Fernandez Nicolas, Chua Michael E, Ming Jessica M, Silangcruz Jan Michael, Zu'bi Fadi, Dos Santos Joana, Lorenzo Armando J, Braga Luis H, Lopes Roberto Iglesias
Division of Pediatric Urology, The Hospital for Sick Children, Toronto, Canada.
Division of Pediatric Urology, The Hospital for Sick Children, Toronto, Canada.
Urology. 2017 Dec;110:201-207. doi: 10.1016/j.urology.2017.08.003. Epub 2017 Aug 17.
To assess the efficacy and safety of neurostimulation for non-neurogenic overactive bladder in children, we conducted a meta-analysis of randomized controlled trials (RCTs).
A systematic literature search was performed on August 2016. RCTs were evaluated according to the Cochrane Collaboration risk of bias assessment. Number of patients with post-treatment partial response (PR) (50%-89%), complete response (CR) (≥90%), and full response (FR) (100%) were extracted for relative risk (RR) and 95% confidence interval (CI). Effect estimates were pooled using the Mantel-Haenszel method with random effect model if significant inter-study heterogeneity (P <.1) was noted. Subgroup analysis was performed according to each treatment setting (PROSPERO CRD42016043502).
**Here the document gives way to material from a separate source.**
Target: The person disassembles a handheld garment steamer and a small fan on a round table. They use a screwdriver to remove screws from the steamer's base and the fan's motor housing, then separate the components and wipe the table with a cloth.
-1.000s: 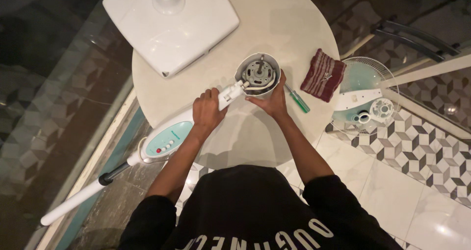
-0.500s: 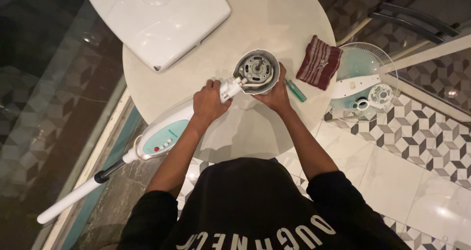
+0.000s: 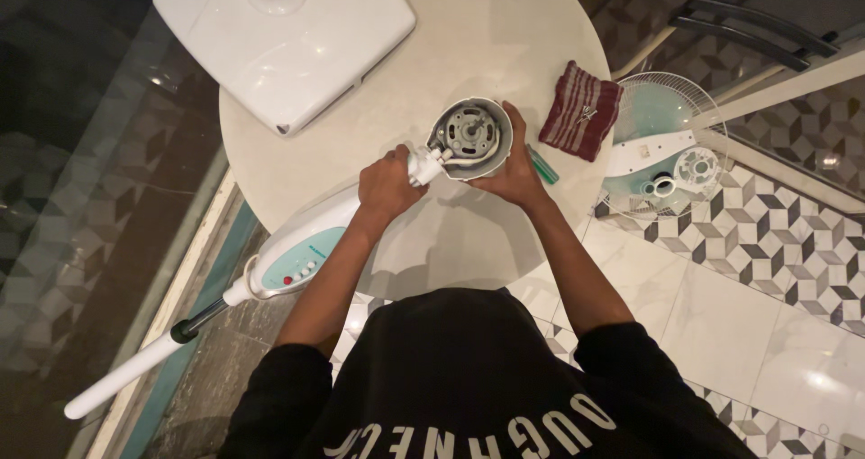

Five eligible studies (245 patients) were included. Overall effect estimates showed that compared with standard urotherapy, neurostimulation demonstrated significantly better ≥50% (PR + CR + FR) response (RR = 2.8, 95% CI 1.1-7.2), but not ≥90% (CR + FR) response (RR = 8.28, 95% CI 0.65-105.92). Clinic-based neurostimulation had significantly better treatment outcomes for both ≥50% (PR + CR + FR) and ≥90% (CR + FR) responses (RR = 3.24, 95% CI 1.89-5.57; RR = 20.81, 95% CI 2.97-145.59, respectively), whereas a self-administered regimen showed no differences for both ≥50% (PR + CR + FR) and ≥90% (CR + FR) response rates between treatment groups (RR = 2.61, 95% CI 0.48-14.15; RR = 3.55, 95% CI 0.19-67.82, respectively). No serious adverse events were reported.
Neurostimulation therapy may lead to better partial improvement of non-neurogenic overactive bladder; however, it may not render a definitive complete response. Office-based neurostimulation seems more efficacious than self-administered neurostimulation. Further RCTs are needed to compare outcomes of the 2 regimens.
为评估神经刺激疗法对儿童非神经源性膀胱过度活动症的疗效和安全性,我们开展了一项随机对照试验(RCT)的荟萃分析。
于2016年8月进行了系统的文献检索。根据Cochrane协作网偏倚风险评估对RCT进行评价。提取治疗后部分缓解(PR)(50%-89%)、完全缓解(CR)(≥90%)和完全反应(FR)(100%)的患者数量,用于计算相对危险度(RR)和95%置信区间(CI)。如果研究间存在显著异质性(P <0.1),则采用随机效应模型的Mantel-Haenszel法合并效应估计值。根据每种治疗方案进行亚组分析(国际前瞻性系统评价注册库CRD42016043502)。
纳入了5项符合条件的研究(245例患者)。总体效应估计显示,与标准尿疗法相比,神经刺激疗法在≥50%(PR+CR+FR)反应方面显著更好(RR=2.8,95%CI 1.1-7.2),但在≥90%(CR+FR)反应方面并非如此(RR=8.28,95%CI 0.65-105.92)。基于门诊的神经刺激疗法在≥50%(PR+CR+FR)和≥90%(CR+FR)反应方面的治疗效果均显著更好(RR分别为3.24,95%CI 1.89-5.57;RR为20.81,95%CI 2.97-145.59),而自我给药方案在治疗组间≥50%(PR+CR+FR)和≥90%(CR+FR)反应率方面均无差异(RR分别为2.61,95%CI 0.48-14.15;RR为3.55,95%CI 0.19-67.82)。未报告严重不良事件。
神经刺激疗法可能会使非神经源性膀胱过度活动症有更好的部分改善;然而,它可能无法带来明确的完全缓解。基于门诊的神经刺激疗法似乎比自我给药的神经刺激疗法更有效。需要进一步的RCT来比较这两种方案的结果。